Electronic structure theory under the influence of apolar solvents suffers from substantial methodical difficulties since in this case the solvent-induced solute polarization originates mainly from specific directional interactions and higher electric multipoles. Continuum solvation models based on the dielectric solvent response such as the PCM approach ignore such interactions and can therefore not adequately model solvation effects in nonaqueous environments. The “embedded cluster reference interaction site model” (EC-RISM) [1] retains the granularity of the solvent and represents a microscopically more detailed and therefore improved approach towards solvation modeling.
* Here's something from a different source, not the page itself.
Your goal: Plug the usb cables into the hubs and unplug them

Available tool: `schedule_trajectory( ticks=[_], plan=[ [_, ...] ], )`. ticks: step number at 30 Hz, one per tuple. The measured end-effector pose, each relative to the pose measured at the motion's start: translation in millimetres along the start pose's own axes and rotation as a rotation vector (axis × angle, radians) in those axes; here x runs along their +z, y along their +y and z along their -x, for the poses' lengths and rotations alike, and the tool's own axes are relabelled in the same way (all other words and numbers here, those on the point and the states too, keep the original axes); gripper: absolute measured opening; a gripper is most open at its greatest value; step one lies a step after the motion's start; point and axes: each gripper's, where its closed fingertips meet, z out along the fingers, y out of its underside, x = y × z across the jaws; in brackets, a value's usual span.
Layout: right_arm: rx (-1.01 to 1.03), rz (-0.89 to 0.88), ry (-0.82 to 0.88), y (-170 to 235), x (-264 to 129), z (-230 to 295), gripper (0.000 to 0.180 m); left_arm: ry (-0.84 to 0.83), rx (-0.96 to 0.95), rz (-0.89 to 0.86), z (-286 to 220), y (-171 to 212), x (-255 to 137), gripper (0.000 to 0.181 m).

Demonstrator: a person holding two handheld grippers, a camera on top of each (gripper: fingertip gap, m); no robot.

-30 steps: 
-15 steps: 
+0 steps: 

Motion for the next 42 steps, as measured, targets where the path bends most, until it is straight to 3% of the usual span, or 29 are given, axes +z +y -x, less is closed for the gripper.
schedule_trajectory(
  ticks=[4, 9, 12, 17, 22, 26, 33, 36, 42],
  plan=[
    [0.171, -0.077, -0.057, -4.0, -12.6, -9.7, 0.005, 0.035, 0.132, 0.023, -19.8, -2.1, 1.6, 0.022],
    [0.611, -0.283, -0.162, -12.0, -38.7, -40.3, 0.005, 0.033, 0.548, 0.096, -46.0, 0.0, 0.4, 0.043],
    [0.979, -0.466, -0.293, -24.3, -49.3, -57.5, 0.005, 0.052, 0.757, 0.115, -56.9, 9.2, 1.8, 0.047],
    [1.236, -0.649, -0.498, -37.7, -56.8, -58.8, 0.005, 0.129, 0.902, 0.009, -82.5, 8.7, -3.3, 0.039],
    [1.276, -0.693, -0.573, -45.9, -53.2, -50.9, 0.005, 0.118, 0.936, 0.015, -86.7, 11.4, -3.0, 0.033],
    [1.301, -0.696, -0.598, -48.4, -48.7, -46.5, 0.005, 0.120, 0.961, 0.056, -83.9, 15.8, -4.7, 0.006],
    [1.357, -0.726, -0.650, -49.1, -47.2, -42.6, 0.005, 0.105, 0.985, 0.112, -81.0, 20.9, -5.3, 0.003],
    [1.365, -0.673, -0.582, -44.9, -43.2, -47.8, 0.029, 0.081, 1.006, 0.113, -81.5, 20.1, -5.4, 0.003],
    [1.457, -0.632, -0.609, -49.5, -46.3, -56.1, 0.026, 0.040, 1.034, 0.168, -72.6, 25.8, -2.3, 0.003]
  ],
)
EC-RISM is based on a self-consistent solution of solvent distribution functions described by a 3D integral equation theory and solute electronic structure by mapping the solvent charge distribution onto discrete, solute-embedding point charges. In aqueous solution EC-RISM theory is capable of calculating pKa shifts [1] and tautomer ratios relatively fast and with high accuracy [2]. Here we outline the strength of the integral equation model by studying benzene and hexafluorobenzene solutions. In particular, the thermodynamics of differential solvation is quantified for organic compounds dissolved in these media. Moreover, it is shown that the respective solvent structures around particular solutes differ strongly, possibly leading to changes in the thermodynamic stability scale of various isomers which are not reproduced by the PCM model.